LAWS(KAR)-2014-3-13

BANK OF NEW YORK MELLON Vs. CRANES SOFTWARE INTERNATIONAL LIMITED

Decided On March 04, 2014
BANK OF NEW YORK MELLON Appellant
V/S
Cranes Software International Limited Respondents

JUDGEMENT

(1.) The petitioner is said to be a branch at London, of the Bank of New York, a company incorporated in the State of New York under the laws of that State in the United States of America. The petitioner is said to be engaged, inter-alia, in the business of providing trusteeship, agency and other securities related services.

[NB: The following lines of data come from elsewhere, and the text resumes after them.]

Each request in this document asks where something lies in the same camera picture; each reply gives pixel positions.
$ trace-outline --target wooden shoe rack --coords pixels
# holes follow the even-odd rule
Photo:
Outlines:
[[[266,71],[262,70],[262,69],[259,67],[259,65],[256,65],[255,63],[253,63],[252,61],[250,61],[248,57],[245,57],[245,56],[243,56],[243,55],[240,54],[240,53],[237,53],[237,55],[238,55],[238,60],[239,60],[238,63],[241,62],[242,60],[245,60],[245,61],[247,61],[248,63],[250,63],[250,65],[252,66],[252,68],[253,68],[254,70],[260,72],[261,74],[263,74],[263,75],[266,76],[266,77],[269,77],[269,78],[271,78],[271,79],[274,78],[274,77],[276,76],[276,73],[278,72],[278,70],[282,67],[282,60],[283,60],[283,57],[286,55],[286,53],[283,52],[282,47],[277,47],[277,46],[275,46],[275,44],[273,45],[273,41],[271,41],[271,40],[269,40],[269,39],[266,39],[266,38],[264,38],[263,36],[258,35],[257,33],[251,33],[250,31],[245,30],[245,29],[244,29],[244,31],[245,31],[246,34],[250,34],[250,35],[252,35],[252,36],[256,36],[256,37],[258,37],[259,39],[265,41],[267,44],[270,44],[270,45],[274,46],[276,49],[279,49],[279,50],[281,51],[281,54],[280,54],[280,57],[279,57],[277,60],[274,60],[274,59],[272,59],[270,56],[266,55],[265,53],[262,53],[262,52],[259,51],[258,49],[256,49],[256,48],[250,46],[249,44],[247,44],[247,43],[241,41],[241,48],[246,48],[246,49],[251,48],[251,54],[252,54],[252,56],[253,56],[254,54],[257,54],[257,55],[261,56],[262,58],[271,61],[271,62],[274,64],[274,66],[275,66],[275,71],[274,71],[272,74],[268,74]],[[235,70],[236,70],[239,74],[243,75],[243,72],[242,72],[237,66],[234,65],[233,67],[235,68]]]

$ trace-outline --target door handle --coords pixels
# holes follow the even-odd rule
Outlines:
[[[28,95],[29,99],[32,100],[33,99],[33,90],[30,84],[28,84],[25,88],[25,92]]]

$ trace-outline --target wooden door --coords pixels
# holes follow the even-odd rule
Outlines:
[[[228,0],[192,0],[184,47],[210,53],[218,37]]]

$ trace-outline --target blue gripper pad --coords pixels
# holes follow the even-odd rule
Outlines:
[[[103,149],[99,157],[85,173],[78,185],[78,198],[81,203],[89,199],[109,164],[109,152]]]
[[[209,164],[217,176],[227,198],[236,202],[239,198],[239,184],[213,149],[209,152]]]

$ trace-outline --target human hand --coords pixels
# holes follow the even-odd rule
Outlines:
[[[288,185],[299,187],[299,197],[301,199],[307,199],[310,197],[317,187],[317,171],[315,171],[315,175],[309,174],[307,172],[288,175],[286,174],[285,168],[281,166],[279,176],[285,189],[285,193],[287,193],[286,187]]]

(2.) The present petition is filed seeking the winding-up of the respondent owing to its alleged inability to pay its debts. It is the petitioner s case that it had entered into a trust deed dated 17.3.2006 with the respondent, whereby the petitioner was appointed as the trustee to the Euro 42 million 2.50% Foreign Currency Convertible Bonds, issued by the respondent to various investors in the international capital markets . It is the petitioner s contention that the terms of the Trust deed enable the petitioner to enforce its conditions against the respondent, in its capacity as the trustee. More particularly, Condition no. 13 of the Conditions of contract, it is claimed, provides that at any time after the Bonds become due and payable, the Trustee may at its discretion and shall, if requested in writing by the bond holders of not less than 25% in principal amount of the Bonds then outstanding, institute proceedings against the respondent to enforce repayment of the Bonds. It is claimed that all amounts outstanding under the Bonds have become immediately due and payable by the respondent as the respondent had committed default under the terms of the Bonds by failing to make payment of interest in respect of the Bonds, which fell due on September 18, 2009. And the default being a continuing one, the present petition is said to be filed.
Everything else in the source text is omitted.